# Confused, wondering, what else is there...



## jreed324 (Oct 8, 2011)

I am 33 years old. I am married for close to 6 years and we have a 4 year old. This is my second marriage. We had a very rough start and now finally things are seeming to normalize. My husband has a good stable job although I make more than twice his salary. He has amazing benefits from his job that are free and in a year from now he will be making close to what I make. 

We are good financially. No real worries there. He comes home to me every night, is not abusive, isn't into gambling, drugs, or alcohol. He doesn't even like sports or video games. He is tall and handsome. So why am I here?

I just wonder if there is something more. My husband has never told me I am beautiful. He never spontaneously touches me. We don't have much passion actually. I think I am mildly attractive. My self esteem in the beauty area has plummeted since meeting my husband. I don't need anyone to validate my worth in any other area of my life, but for some reason, him not saying I am beautiful or pretty has really hurt me. 

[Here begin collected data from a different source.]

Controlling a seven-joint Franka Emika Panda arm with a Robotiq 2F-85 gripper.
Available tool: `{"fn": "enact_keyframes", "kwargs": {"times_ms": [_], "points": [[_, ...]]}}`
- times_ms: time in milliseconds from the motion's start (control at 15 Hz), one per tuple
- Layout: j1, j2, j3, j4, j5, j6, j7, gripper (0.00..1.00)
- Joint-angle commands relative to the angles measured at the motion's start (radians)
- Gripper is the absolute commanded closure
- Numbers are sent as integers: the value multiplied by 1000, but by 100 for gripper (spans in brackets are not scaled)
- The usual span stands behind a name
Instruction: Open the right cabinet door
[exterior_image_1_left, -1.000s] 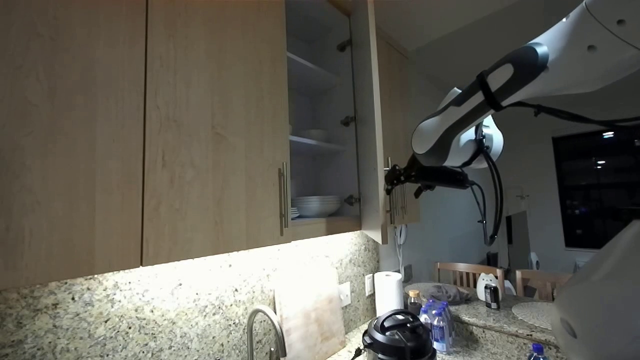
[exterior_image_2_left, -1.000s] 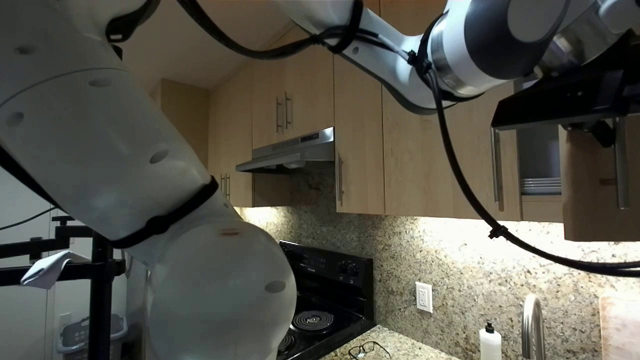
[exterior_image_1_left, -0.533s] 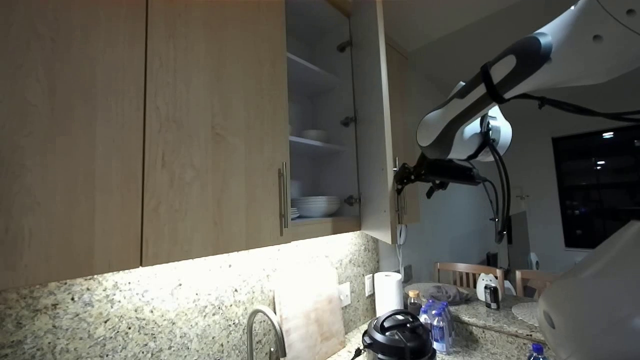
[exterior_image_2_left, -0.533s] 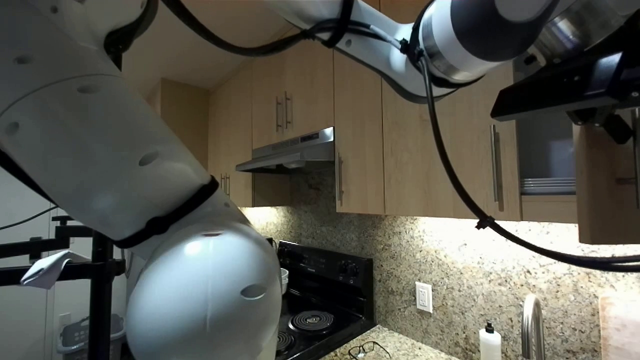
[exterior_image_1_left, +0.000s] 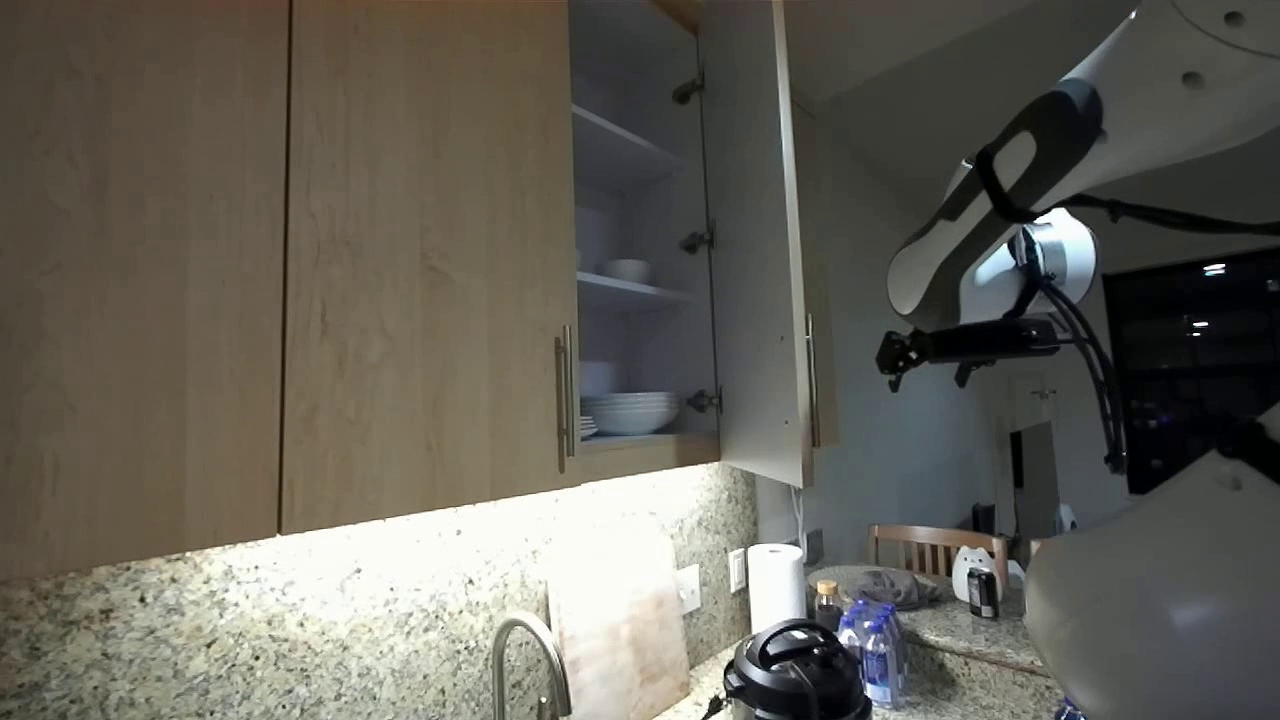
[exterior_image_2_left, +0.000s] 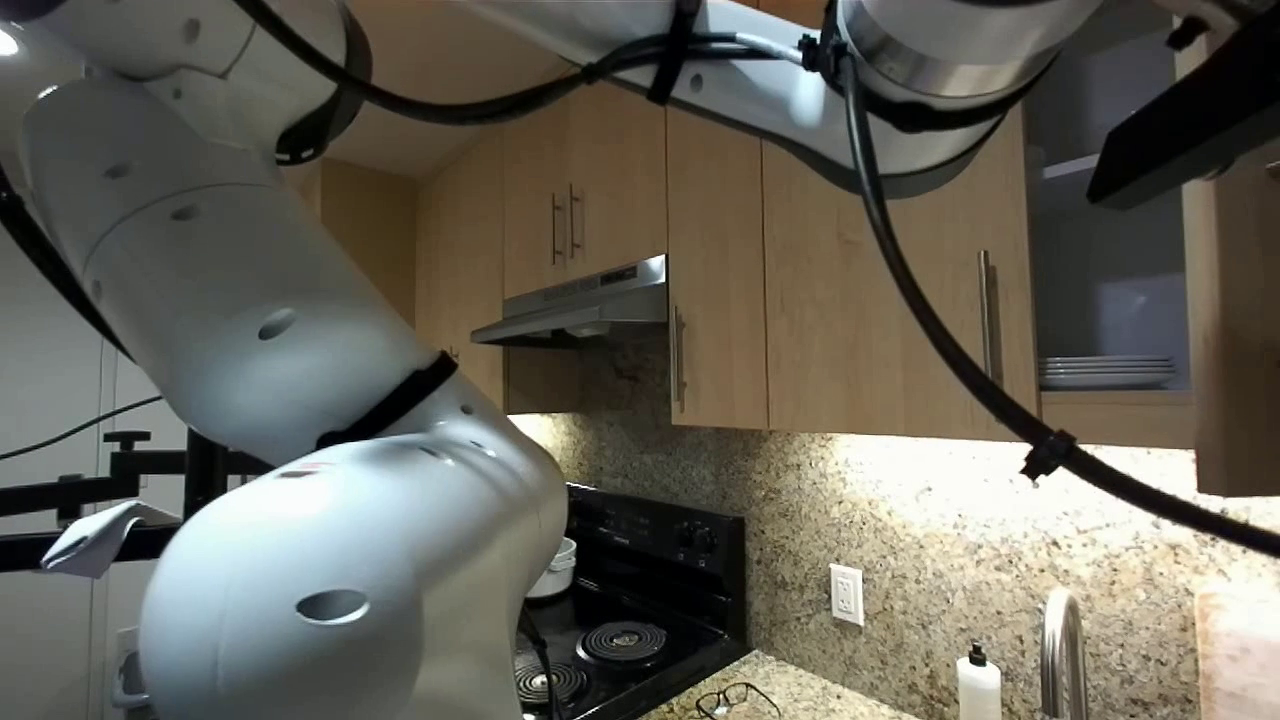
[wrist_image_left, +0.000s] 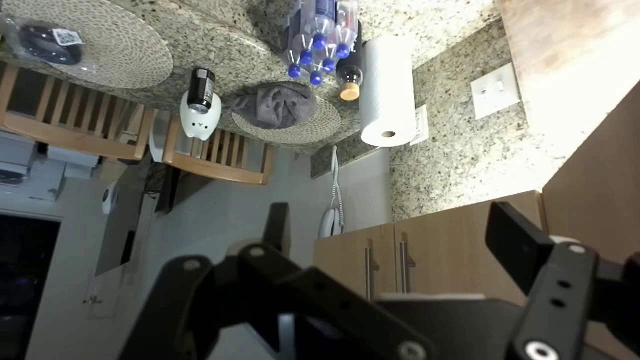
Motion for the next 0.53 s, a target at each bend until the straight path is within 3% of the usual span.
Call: {"fn": "enact_keyframes", "kwargs": {"times_ms": [0, 133, 467], "points": [[-64, -53, 86, -36, -42, -2, 29, 0], [-53, -86, 123, -47, -54, -8, 8, 0], [142, -195, 162, -111, -29, -128, -74, 0]]}}
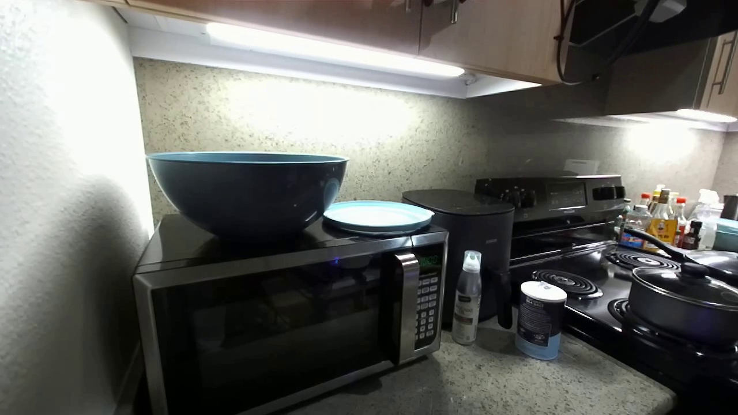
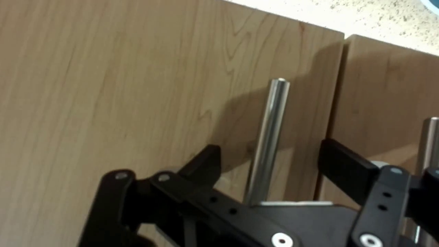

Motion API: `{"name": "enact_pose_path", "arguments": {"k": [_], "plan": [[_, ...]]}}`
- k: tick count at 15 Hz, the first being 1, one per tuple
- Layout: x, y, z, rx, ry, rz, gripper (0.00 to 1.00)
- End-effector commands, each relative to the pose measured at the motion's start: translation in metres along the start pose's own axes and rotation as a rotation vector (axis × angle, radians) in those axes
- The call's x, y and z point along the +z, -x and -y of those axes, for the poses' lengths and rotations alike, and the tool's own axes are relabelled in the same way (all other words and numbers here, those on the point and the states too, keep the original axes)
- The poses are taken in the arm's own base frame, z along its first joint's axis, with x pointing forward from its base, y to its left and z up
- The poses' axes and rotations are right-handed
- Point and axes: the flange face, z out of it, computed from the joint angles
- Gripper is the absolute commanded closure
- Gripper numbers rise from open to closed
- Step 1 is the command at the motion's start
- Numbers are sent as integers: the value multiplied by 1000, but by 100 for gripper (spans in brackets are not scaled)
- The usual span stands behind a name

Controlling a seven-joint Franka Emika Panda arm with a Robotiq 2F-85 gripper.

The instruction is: Open the right upper cabinet door.

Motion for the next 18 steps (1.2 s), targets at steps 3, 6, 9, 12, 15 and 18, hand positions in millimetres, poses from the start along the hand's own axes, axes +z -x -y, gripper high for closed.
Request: {"name": "enact_pose_path", "arguments": {"k": [3,6,9,12,15,18], "plan": [[8,-12,1,15,49,-25,63],[3,-13,2,20,73,-35,83],[0,-10,-1,31,97,-38,96],[-6,-5,-6,59,100,-36,100],[-16,6,-10,77,118,-19,95],[-38,17,-9,137,155,-20,96]]}}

If I come home from work after not seeing him for hours, he wont get up and say hello. He wont say anything to me actually. He doesn't ever tell me I look nice and he never takes pictures of me without me asking. Even when I was pregnant he never felt compelled to take a picture of me. 

If we go out to dinner, our conversation is lacking. We have spent many dinners just starring into space and not talking. 


I just wish for the perfect combination of the two marriages. I want a man who is attentive and flattering. Someone who touches me as we pass each other in the kitchen. Someone who spontaneously grabs me because he just can't stop himself. 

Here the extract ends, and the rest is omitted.